═════ Recorded information ═════

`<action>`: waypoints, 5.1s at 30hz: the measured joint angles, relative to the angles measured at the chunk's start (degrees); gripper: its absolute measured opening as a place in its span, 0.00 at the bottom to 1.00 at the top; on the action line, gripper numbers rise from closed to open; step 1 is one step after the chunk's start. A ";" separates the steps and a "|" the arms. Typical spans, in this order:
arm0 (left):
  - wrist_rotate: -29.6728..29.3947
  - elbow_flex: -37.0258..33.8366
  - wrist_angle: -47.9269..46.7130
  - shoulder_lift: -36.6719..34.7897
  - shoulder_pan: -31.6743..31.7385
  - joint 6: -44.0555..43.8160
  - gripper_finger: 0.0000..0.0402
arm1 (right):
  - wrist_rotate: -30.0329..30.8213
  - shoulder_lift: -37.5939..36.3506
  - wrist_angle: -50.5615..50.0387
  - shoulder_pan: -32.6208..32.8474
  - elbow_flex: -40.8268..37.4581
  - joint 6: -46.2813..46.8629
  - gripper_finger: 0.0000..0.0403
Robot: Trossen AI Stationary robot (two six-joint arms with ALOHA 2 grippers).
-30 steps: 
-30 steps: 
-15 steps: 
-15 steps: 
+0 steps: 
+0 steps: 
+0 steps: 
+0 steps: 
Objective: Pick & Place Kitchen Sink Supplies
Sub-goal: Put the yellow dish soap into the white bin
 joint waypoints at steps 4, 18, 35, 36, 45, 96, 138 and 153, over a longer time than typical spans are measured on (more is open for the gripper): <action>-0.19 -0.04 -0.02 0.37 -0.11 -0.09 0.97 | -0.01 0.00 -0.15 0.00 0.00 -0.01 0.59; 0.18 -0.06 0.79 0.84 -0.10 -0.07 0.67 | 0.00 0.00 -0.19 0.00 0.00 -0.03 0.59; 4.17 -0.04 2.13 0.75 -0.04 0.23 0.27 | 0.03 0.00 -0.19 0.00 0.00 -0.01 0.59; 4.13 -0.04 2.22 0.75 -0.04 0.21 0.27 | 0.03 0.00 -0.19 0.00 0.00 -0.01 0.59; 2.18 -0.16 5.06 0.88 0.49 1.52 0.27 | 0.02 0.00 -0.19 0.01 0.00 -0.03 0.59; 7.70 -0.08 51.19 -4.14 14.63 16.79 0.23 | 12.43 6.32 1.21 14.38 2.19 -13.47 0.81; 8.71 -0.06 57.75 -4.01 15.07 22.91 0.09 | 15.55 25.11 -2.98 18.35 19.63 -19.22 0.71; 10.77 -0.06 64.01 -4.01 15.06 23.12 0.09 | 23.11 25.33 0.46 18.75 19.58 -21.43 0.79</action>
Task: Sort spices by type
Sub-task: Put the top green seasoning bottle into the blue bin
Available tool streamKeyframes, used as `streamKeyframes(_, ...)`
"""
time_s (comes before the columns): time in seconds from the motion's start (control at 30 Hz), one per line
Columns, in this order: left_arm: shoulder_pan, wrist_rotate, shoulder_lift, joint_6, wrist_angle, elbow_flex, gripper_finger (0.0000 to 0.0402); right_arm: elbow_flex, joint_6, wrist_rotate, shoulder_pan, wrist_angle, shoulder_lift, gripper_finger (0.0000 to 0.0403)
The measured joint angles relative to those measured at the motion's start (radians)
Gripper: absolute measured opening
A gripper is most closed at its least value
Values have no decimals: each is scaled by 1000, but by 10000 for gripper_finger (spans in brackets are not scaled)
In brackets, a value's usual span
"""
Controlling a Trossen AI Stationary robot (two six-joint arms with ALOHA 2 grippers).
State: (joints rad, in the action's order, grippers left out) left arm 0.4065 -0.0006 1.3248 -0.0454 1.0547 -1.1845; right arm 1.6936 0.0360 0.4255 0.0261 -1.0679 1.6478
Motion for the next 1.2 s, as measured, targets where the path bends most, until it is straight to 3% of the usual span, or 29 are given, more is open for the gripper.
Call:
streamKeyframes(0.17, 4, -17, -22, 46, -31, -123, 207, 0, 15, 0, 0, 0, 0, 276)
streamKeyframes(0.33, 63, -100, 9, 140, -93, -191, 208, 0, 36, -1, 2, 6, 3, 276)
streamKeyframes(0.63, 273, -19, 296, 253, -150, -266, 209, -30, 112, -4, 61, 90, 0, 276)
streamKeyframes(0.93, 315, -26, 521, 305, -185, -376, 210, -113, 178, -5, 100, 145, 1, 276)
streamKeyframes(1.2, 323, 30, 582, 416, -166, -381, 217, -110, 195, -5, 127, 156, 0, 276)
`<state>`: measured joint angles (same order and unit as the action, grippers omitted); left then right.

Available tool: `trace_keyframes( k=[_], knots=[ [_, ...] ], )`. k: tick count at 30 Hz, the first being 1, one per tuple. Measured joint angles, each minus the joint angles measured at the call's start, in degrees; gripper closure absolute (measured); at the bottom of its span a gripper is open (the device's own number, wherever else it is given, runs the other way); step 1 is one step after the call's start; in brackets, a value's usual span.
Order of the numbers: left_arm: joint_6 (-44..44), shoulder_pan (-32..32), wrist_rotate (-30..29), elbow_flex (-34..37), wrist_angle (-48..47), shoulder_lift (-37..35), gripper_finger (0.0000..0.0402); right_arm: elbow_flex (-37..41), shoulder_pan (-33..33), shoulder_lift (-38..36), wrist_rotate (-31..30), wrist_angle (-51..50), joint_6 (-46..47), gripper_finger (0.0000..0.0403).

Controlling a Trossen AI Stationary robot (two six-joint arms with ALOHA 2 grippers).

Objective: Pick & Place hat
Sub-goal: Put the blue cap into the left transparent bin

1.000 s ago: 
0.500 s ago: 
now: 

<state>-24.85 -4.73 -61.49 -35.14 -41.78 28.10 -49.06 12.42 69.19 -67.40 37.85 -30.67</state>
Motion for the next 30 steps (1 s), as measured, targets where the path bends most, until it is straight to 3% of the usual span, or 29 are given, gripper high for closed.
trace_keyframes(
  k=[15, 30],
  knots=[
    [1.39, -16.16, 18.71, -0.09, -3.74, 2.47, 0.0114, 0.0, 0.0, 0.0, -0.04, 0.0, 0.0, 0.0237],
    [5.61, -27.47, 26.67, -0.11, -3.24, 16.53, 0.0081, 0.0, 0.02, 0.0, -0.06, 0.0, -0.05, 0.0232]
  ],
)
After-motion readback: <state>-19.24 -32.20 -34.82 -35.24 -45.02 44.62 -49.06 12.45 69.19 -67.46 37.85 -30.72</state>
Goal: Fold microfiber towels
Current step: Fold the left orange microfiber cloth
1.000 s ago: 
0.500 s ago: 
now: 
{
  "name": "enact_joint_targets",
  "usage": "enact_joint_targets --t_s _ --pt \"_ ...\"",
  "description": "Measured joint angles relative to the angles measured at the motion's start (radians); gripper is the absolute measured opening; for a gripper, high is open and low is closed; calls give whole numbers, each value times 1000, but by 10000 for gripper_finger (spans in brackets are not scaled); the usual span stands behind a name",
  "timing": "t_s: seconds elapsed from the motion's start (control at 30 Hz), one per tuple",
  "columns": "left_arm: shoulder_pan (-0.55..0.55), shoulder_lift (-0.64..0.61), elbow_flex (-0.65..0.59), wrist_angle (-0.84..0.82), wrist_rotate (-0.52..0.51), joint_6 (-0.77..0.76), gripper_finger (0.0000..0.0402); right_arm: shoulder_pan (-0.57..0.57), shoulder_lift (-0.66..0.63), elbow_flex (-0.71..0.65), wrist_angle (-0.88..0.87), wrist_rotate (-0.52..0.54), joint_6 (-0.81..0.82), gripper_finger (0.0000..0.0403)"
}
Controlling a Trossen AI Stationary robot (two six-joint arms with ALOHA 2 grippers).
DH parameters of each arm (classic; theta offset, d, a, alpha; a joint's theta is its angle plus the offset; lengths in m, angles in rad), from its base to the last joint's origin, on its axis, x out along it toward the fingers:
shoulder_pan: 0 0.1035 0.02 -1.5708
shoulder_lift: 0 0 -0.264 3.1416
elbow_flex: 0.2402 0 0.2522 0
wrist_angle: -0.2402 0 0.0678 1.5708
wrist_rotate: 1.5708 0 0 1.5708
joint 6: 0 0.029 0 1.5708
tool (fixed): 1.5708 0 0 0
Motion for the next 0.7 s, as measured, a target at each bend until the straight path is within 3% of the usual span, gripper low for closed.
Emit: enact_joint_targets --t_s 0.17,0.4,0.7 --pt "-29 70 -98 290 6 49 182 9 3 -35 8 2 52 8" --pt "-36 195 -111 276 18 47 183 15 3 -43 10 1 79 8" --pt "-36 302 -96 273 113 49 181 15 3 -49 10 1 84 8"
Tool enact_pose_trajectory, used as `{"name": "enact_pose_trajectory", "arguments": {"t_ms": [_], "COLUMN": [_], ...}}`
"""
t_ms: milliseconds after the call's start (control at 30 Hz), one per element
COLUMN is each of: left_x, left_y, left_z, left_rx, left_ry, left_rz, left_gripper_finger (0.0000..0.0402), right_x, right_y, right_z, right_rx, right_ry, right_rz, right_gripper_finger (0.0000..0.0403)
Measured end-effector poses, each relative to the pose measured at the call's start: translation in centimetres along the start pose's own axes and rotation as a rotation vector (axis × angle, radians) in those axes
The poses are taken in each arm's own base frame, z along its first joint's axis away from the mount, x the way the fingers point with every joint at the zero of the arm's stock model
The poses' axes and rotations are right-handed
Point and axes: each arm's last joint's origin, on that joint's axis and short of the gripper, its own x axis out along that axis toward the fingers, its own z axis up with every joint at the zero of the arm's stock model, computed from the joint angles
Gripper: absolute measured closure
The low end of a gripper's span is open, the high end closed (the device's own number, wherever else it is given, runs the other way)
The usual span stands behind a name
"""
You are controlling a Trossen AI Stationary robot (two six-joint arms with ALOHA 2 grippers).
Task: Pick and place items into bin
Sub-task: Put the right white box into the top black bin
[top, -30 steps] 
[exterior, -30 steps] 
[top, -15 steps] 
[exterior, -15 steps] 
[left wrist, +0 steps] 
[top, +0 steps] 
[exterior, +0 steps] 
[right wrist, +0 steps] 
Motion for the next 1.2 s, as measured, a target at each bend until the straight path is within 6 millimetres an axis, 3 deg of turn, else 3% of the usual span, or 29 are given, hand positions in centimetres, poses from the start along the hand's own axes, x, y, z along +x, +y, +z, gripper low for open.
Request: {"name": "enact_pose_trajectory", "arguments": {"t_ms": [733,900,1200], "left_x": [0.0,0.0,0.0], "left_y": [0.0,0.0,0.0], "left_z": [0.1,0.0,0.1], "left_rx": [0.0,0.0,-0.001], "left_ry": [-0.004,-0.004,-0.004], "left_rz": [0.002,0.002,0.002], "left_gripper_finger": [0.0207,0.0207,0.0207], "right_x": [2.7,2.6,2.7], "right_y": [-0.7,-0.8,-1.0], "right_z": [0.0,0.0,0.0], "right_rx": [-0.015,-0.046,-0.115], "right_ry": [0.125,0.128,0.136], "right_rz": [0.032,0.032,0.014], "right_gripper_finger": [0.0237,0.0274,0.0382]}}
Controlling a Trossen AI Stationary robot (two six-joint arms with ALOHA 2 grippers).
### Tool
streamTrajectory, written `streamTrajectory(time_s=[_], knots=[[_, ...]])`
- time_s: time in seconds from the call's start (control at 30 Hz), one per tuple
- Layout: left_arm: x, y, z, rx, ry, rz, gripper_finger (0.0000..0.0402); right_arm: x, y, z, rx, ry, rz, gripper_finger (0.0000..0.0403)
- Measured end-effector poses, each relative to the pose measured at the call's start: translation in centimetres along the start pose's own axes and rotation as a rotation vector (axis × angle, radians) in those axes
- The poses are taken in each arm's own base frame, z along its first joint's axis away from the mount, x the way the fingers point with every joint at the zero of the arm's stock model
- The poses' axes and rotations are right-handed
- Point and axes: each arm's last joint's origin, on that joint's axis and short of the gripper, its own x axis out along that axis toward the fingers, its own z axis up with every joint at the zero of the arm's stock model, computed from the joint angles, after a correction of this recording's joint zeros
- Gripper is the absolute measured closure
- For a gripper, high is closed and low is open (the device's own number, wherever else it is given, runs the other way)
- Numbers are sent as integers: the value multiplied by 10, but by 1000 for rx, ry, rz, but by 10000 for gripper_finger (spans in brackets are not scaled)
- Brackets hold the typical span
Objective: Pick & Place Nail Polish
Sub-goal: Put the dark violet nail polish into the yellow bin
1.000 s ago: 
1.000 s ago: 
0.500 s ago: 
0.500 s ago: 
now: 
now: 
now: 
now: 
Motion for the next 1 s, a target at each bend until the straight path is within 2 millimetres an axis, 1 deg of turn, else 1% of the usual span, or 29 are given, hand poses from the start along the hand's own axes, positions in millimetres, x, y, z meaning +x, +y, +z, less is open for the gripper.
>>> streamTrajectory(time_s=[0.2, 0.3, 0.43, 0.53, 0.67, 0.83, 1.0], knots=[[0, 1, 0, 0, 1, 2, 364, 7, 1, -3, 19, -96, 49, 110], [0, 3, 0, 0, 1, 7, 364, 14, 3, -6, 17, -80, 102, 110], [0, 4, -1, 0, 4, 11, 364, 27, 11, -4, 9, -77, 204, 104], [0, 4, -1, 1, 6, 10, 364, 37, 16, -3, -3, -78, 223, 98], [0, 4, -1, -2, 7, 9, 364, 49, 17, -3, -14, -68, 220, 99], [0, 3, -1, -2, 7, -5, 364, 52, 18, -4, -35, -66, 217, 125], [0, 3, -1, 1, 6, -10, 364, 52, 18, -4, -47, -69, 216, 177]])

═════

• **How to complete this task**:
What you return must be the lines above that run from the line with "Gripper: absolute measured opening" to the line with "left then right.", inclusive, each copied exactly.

• **Finished task**:
Gripper: absolute measured opening
A gripper is most closed at its least value
Values have no decimals: each is scaled by 1000, but by 10000 for gripper_finger (spans in brackets are not scaled)
In brackets, a value's usual span
"""
Controlling a Trossen AI Stationary robot (two six-joint arms with ALOHA 2 grippers).
State: (joints rad, in the action's order, grippers left out) left arm 0.4065 -0.0006 1.3248 -0.0454 1.0547 -1.1845; right arm 1.6936 0.0360 0.4255 0.0261 -1.0679 1.6478
Motion for the next 1.2 s, as measured, targets where the path bends most, until it is straight to 3% of the usual span, or 29 are given, more is open for the gripper.
Call:
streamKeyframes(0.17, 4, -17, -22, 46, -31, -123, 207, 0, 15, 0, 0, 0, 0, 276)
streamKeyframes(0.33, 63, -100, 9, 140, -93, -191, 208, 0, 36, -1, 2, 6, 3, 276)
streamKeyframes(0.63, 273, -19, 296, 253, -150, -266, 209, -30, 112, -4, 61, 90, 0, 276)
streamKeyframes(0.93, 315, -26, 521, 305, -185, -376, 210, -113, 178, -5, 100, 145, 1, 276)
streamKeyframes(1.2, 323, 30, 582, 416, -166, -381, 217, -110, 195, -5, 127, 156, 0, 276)
`<state>`: measured joint angles (same order and unit as the action, grippers omitted); left then right.

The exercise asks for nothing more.